◆ **Required work**: Copy each line of the data exactly. Leave nothing out.

◆ **Available data**:

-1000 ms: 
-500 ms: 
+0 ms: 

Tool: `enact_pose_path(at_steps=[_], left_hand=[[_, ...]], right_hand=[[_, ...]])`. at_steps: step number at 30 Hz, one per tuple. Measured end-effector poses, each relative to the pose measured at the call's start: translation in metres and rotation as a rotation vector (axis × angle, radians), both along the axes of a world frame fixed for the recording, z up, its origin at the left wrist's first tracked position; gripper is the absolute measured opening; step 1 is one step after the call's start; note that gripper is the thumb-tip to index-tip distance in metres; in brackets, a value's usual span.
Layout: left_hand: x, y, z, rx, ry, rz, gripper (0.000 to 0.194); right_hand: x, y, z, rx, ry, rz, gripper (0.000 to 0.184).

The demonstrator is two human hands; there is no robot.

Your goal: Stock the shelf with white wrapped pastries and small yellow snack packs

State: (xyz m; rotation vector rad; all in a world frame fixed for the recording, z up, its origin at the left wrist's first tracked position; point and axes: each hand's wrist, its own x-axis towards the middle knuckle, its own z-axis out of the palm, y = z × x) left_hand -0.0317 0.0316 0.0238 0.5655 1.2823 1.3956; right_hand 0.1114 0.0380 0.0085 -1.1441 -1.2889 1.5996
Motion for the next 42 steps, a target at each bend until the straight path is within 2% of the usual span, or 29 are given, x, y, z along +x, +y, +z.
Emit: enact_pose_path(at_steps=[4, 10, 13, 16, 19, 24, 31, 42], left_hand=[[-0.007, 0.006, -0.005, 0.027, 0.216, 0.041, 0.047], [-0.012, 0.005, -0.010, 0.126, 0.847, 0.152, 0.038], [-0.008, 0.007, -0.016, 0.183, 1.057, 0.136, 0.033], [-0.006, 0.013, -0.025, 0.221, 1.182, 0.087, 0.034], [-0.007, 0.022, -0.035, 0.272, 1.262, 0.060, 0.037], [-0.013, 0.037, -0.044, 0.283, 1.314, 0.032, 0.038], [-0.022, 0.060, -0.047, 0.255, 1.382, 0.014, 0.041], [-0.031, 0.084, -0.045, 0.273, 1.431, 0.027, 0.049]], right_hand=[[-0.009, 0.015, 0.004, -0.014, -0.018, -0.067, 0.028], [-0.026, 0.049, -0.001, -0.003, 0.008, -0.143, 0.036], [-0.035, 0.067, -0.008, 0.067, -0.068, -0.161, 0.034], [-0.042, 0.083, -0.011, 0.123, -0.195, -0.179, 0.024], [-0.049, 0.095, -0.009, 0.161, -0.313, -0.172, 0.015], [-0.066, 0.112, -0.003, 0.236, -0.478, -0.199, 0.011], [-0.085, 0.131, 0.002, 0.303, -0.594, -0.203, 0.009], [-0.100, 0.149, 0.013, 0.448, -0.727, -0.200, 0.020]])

◆ **Task output**:
-1000 ms: 
-500 ms: 
+0 ms: 

Tool: `enact_pose_path(at_steps=[_], left_hand=[[_, ...]], right_hand=[[_, ...]])`. at_steps: step number at 30 Hz, one per tuple. Measured end-effector poses, each relative to the pose measured at the call's start: translation in metres and rotation as a rotation vector (axis × angle, radians), both along the axes of a world frame fixed for the recording, z up, its origin at the left wrist's first tracked position; gripper is the absolute measured opening; step 1 is one step after the call's start; note that gripper is the thumb-tip to index-tip distance in metres; in brackets, a value's usual span.
Layout: left_hand: x, y, z, rx, ry, rz, gripper (0.000 to 0.194); right_hand: x, y, z, rx, ry, rz, gripper (0.000 to 0.184).

The demonstrator is two human hands; there is no robot.

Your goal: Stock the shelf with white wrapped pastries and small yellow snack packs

State: (xyz m; rotation vector rad; all in a world frame fixed for the recording, z up, its origin at the left wrist's first tracked position; point and axes: each hand's wrist, its own x-axis towards the middle knuckle, its own z-axis out of the palm, y = z × x) left_hand -0.0317 0.0316 0.0238 0.5655 1.2823 1.3956; right_hand 0.1114 0.0380 0.0085 -1.1441 -1.2889 1.5996
Motion for the next 42 steps, a target at each bend until the straight path is within 2% of the usual span, or 29 are given, x, y, z along +x, +y, +z.
Emit: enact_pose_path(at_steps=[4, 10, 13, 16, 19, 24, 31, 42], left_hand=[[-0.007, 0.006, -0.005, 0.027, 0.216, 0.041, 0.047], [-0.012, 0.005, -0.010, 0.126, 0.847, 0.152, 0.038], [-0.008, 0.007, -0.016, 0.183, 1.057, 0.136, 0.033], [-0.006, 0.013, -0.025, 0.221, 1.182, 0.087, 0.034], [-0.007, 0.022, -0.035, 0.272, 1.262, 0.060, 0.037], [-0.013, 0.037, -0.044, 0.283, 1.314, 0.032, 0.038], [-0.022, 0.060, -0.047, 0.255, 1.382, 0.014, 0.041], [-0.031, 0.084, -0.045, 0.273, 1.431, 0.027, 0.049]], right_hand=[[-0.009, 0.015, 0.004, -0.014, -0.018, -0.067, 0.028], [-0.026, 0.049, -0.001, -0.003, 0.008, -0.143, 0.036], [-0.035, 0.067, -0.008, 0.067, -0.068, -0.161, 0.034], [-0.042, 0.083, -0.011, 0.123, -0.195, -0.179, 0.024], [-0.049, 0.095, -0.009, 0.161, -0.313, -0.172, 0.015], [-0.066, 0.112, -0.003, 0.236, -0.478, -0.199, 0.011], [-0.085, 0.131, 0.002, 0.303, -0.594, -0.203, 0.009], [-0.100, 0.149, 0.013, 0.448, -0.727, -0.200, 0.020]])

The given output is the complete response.